- The paper introduces AR3PO, which employs adaptive rollout and response reuse to significantly enhance sampling efficiency in reinforcement learning with verifiable rewards.
- It dynamically allocates computational resources based on prompt difficulty, reducing generation cost by approximately 4.2 times compared to previous methods.
- Experimental results show that AR3PO surpasses traditional approaches like GRPO and matches or exceeds DAPO performance on challenging mathematical reasoning tasks.
Improving Sampling Efficiency in RLVR through Adaptive Rollout and Response Reuse
Introduction
The emergence of LLMs has significantly advanced the field of artificial intelligence, particularly in reasoning domains such as mathematics, coding, and scientific analysis. Reinforcement Learning with Verifiable Rewards (RLVR) has become a pivotal framework for refining LLMs post-training. Traditional algorithms like Group Relative Policy Optimization (GRPO) have been extensively utilized; however, they suffer from limitations in their reward computation strategies, which can result in vanished advantages when responses within groups receive identical rewards.
The paper introduces Adaptive Rollout and Response Reuse Policy Optimization (AR3PO), a novel approach focusing on improving sampling efficiency and computational cost without compromising performance. AR3PO integrates two key innovations: adaptive rollout and response reuse, addressing efficiency and training signal acquisition issues.
Figure 1: Comparison of the average number of sampled responses per training prompt between DAPO and our AR3PO algorithm. By leveraging our proposed adaptive rollout and response reuse techniques, AR3PO requires fewer responses as training progresses, with a final average of 5.7, reducing generation cost by approximately 4.2\times compared to DAPO.
Algorithm and Methodology
Preliminaries
The RLVR framework uses a verifier to provide rewards based on rule-based criteria. For example, in mathematical problem solving, a binary reward indicates whether a response is correct. GRPO computes advantages by normalizing rewards within response groups, but this approach falters when the grouped responses receive identical rewards, resulting in zero advantages.
DAPO addresses this by dynamically sampling until variance in rewards is achieved, raising computational costs substantially. AR3PO seeks a more efficient alternative, namely adaptive rollout and response reuse.
Adaptive Rollout
Adaptive rollout strategically allocates computational resources by dividing the response generation process into multiple stages. Prompts without correct responses proceed to successive stages, ensuring more responses are directed to challenging prompts, while easier prompts consume fewer resources.
Response Reuse
AR3PO incorporates response reuse by utilizing previously generated correct responses for prompts that fail to produce a correct response in the current step. This is achieved by maintaining a replay buffer of correct responses, addressing inefficiencies in on-policy sampling methodologies prevalent in GRPO and DAPO.
Experimental Results
AR3PO was evaluated against GRPO and DAPO on mathematical reasoning tasks with two base models: Qwen2.5-7B and Llama-3.1-8B-Instruct. Findings show AR3PO consistently surpasses GRPO and matches or exceeds DAPO while significantly reducing generation costs, exemplified by improved sampling efficiency up to 4.2 times.



Figure 2: Reward score.
Analysis confirms that AR3PO's adaptive rollout effectively reallocates resources based on prompt difficulty, improving overall efficiency and model performance. Furthermore, the implementation of response reuse substantially enhances training signal retention from challenging prompts.
Implications and Future Work
AR3PO's reduced computational cost and enhanced efficiency suggest significant potential in practical applications, especially for scaling model sizes without proportional increases in computational resources. The innovative techniques can be further adapted and refined for broader LLM applications beyond RLVR frameworks.

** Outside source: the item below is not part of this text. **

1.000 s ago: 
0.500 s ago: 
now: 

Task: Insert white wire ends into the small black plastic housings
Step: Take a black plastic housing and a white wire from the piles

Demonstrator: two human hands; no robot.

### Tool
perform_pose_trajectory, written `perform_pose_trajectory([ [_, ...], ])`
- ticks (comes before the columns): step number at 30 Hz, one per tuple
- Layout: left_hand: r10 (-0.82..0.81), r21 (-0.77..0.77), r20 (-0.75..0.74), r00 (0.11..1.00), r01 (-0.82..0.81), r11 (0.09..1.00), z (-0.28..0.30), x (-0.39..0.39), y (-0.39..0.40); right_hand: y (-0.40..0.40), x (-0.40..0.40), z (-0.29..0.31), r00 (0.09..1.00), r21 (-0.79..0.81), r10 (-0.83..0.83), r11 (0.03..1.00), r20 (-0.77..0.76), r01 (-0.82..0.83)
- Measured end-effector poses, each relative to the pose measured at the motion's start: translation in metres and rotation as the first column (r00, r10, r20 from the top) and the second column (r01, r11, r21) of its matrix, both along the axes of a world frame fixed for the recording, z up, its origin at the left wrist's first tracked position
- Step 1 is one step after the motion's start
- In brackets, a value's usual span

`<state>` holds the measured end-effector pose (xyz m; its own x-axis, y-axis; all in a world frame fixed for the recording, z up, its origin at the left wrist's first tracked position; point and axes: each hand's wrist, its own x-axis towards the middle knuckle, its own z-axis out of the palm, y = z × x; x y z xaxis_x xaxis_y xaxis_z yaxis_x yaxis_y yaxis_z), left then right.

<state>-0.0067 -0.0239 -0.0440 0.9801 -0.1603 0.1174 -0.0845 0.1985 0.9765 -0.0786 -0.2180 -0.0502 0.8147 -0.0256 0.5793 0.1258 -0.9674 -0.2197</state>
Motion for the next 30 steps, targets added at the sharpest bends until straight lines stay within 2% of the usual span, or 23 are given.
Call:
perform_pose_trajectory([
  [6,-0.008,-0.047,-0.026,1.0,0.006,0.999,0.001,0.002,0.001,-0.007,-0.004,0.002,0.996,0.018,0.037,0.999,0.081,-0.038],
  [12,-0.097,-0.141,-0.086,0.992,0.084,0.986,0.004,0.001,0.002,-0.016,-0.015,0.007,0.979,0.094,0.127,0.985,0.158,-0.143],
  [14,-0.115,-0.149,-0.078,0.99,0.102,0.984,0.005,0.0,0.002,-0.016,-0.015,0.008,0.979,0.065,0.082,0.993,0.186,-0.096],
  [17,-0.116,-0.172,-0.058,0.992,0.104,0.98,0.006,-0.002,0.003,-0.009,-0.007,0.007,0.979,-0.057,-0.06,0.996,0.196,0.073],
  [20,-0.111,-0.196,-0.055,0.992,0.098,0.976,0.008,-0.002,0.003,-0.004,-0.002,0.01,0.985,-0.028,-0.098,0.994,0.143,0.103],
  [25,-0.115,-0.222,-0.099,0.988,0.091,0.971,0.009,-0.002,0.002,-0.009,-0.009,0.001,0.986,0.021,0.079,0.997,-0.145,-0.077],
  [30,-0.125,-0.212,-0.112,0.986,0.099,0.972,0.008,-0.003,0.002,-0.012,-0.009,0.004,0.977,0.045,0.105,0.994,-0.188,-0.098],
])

Future directions could explore extending AR3PO's efficacy to LLM agent settings and optimizing trajectory sampling, potentially informing more sophisticated exploration strategies in reinforcement learning environments.
Conclusion
This paper presents a robust RLVR mechanism that successfully addresses computational inefficiencies seen in traditional post-training algorithms like GRPO and DAPO. By employing adaptive rollout and response reuse techniques, AR3PO enhances sampling efficiency and reduces necessary computational expenditures, paving the way for scalable, high-performance LLM applications in complex reasoning tasks.
Figure 3: AIME 2024 accuracy of AR3PO with the Qwen2.5-32B base model. Our method achieves 34.0\% accuracy at step 130, comparable to the performance reported by DAPO around 130 training steps (see Figure~1 in~\citet{yu2025dapo}).